Начинаю сдирать с него измочаленные доспехи. Мать моя, женщина! Как ты жив-то? Щупаю свой пояс – пришла пора неприкосновенных запасов, что берёг для себя, любимого. Личину его, медвежью, снять не могу – били, как кузнечным молотом, расклинили. Так же, методом лома, но кинжалом – ломаю крепёж. Лицо – отбивная. Лица нет. Приставляю к разбитым, в котлеты, губам флакон с эликсиром Жизни. Глотает.

Левый его глаз заплыл совсем, правый – щёлочка. Вижу, изменился взгляд – узнал. Начинаю работать. Блокирую боль, без мультиков обойдётся. Промываю раны креплёным перегонным вином, свожу края, заливаю Мёртвой водой, Печать, эликсир Жизни.
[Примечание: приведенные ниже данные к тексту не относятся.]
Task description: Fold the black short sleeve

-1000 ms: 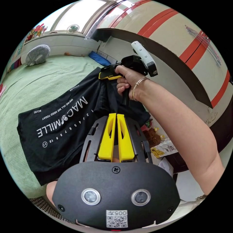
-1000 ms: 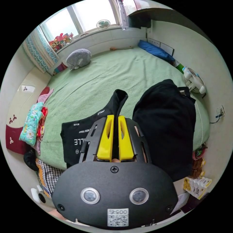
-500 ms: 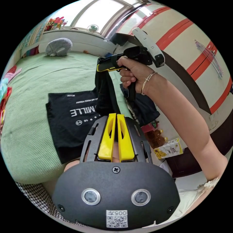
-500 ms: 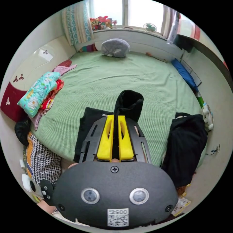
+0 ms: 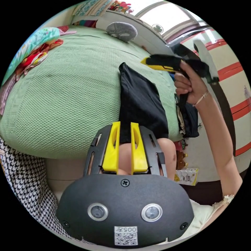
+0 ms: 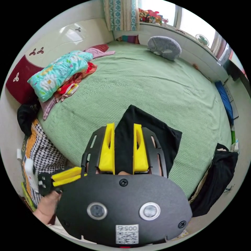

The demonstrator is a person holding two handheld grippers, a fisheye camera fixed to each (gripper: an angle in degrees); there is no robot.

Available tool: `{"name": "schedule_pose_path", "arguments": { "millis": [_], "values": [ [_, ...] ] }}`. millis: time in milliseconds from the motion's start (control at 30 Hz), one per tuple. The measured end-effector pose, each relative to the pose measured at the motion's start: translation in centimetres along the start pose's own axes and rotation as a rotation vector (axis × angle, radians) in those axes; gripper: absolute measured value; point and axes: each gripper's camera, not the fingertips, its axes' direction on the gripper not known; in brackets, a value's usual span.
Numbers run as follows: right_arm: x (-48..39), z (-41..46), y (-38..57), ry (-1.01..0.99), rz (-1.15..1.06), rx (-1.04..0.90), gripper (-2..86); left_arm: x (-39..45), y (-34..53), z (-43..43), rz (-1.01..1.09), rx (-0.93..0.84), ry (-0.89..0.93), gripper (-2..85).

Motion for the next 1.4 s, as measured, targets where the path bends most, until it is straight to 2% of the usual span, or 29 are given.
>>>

Появляется рука, начинает помогать. Пятый. Правой рукой прижимает свой бок, левой – помогает. На четвереньках приползает Молот и падает лицом в землю. Дал обоим по глотку элексира Жизни. Остался глоток. Затыкаю пробку – ещё не вечер.

– А Киса? – сипит Пятый.

– Киса – тю-тю, – мотаю головой, – нет больше Кисы. То, что сами живы – уже чудо! Посмотри вокруг – одни мёртвые.

– Может, не все?

Пожимаю плечами, скривился от боли. В четыре руки – две моих и по одной парней – вырвали копьё, которым наш здоровяк был прибит к земле. Сначала вырвали копьё из земли, вместе с раненым, потом срубили копьё, протолкнули обрубок древка полностью в рану, выдернули с той стороны. Обратно и зазубрины не дадут, да и зачем ему грязь в ране? Заштопали Корка. Снимаю блокировку. Его выгибает дугой и начинает бить, как в припадке. Быстро навожу блокировку обратно. Вся боль рухнула на него. Ему и Печать Лечения – как клеймо раскалённого металла. Лечит, но и боль причиняет адскую. Подумал, снял паралич с блокировки. Оставил только отсечение боли. Корк повернулся на бок, стал откашливать кровь.